Chan plans to retire from California Medicaid in June 2026, and as she reflects on her career, she is proud of advancing pharmacy in hospital care settings, driving quality improvement across disciplines, and helping to integrate behavioral health with primary care support — including pain management, diabetes, and hypertension care.

“Pharmacists can contribute to behavioral health, write book chapters, conduct outreach at hospital-affiliated health fairs or through professional organizations, and investigate and contact trace infectious diseases,” she says. “I believe that ordinary people can do extraordinary things, and I hope my experience encourages our pharmacy peers to always look for opportunities to expand pharmacy services and to improve safe medication use.”

“I believe that ordinary people can do extraordinary things, and I hope my experience encourages our pharmacy peers to always look for opportunities to expand pharmacy services and to improve safe medication use.”
—Pauline Chan

Professional involvement has been a consistent thread throughout Chan’s career. She has been recognized as a fellow of the American Society of Health System Pharmacists in 2003 and as a fellow of the California Society of Health System Pharmacists (CSHP) in 2002. She served on CSHP’s Board of Directors and as treasurer from 2017 to 2022; CSHP-San Diego chapter president in 2002 and CSHP-Sacramento Valley chapter president in 2012. In 2013, she helped to launch a mentorship program for student pharmacists through the CSHP-Sacramento Valley chapter, which went on to name her Pharmacist of the Year in both 2015 and 2021.

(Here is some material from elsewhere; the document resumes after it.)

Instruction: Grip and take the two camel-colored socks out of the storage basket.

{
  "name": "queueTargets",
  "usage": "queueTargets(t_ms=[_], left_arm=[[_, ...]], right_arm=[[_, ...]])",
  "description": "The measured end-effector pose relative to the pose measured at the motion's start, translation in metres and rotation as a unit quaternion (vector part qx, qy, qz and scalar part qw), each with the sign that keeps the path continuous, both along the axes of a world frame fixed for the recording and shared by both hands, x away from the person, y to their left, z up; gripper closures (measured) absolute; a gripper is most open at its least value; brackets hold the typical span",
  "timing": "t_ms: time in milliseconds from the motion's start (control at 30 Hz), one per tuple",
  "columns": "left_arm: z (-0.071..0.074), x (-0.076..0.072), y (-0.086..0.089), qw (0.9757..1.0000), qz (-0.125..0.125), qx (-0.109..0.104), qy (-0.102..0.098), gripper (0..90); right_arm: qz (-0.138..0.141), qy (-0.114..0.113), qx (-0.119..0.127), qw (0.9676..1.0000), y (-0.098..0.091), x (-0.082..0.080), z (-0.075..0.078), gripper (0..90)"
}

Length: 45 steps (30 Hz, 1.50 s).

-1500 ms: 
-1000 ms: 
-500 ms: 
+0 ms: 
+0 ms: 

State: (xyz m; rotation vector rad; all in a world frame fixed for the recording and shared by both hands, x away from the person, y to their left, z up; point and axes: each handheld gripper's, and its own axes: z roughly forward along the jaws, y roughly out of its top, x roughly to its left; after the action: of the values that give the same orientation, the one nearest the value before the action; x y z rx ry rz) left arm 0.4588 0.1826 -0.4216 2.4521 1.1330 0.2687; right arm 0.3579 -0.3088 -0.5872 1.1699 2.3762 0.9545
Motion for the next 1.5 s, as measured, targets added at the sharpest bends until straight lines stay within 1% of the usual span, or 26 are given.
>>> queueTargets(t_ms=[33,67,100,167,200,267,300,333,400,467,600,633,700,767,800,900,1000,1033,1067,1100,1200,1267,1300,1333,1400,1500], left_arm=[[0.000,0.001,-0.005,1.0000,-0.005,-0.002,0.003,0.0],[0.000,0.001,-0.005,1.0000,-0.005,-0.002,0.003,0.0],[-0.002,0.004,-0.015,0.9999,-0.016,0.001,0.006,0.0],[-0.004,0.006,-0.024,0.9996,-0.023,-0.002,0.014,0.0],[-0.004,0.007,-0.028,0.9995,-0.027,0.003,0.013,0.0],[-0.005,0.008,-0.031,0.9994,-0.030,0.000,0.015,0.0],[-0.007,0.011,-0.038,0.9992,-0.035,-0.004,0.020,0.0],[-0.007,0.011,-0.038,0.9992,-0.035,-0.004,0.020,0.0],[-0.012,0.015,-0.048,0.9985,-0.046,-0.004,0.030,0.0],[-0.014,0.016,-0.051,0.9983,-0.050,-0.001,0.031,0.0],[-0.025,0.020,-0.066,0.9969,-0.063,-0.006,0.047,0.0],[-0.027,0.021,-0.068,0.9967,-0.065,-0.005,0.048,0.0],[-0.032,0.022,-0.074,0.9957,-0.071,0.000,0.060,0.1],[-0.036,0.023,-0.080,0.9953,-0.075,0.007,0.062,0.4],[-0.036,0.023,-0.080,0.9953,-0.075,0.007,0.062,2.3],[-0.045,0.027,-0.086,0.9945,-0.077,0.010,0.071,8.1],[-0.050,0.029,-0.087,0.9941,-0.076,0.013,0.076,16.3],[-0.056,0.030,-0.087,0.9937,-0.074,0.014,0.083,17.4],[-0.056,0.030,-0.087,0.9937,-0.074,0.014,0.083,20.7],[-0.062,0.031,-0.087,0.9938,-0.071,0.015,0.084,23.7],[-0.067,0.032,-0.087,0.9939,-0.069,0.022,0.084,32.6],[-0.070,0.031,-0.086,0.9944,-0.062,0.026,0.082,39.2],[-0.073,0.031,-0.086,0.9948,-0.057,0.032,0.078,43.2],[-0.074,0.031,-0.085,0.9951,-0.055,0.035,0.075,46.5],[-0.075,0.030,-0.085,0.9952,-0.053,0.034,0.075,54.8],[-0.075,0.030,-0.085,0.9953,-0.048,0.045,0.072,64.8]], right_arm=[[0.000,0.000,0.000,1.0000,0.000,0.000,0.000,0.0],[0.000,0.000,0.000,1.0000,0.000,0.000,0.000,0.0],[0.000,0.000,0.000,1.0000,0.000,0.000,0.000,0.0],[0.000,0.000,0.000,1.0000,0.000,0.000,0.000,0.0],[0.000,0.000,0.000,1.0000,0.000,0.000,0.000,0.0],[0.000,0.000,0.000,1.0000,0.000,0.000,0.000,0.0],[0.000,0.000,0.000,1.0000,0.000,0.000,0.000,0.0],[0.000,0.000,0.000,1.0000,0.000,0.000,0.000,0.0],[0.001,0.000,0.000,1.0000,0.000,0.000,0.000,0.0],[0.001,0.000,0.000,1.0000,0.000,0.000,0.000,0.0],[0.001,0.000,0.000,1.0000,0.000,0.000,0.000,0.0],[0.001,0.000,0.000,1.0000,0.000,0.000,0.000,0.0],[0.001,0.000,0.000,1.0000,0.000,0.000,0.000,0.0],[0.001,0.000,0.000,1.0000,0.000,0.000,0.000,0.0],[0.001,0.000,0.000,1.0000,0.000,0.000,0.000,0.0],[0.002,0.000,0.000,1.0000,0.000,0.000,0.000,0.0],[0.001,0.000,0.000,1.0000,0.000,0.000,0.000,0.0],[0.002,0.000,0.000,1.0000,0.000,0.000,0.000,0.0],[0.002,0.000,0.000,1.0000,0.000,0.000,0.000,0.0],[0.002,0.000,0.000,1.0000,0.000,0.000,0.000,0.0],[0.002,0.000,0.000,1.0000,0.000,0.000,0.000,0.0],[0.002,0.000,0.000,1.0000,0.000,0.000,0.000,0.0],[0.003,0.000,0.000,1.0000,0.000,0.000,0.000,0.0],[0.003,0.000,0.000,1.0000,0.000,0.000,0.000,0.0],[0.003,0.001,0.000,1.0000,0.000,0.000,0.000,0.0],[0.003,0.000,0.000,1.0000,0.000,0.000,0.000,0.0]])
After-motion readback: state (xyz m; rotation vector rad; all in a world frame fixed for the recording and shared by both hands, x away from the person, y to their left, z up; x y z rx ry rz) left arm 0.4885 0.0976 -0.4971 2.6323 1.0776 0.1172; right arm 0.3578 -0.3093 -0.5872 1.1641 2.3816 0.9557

Chan believes that everyone is a mentor and a teacher — and encourages pharmacists to stay engaged in professional organizations, seek common ground, and work collaboratively to drive change.

“Observe and study how doctors, nurses, and other health care professionals around you work, and they will help you to identify barriers and gaps in care. Offer your solutions to help them do their job better; actively engage in the conversation,” she says. “I credit UW–Madison School of Pharmacy for giving me a world-class education. Armed with that foundation, we can move forward confidently to apply what we know to make effective change.”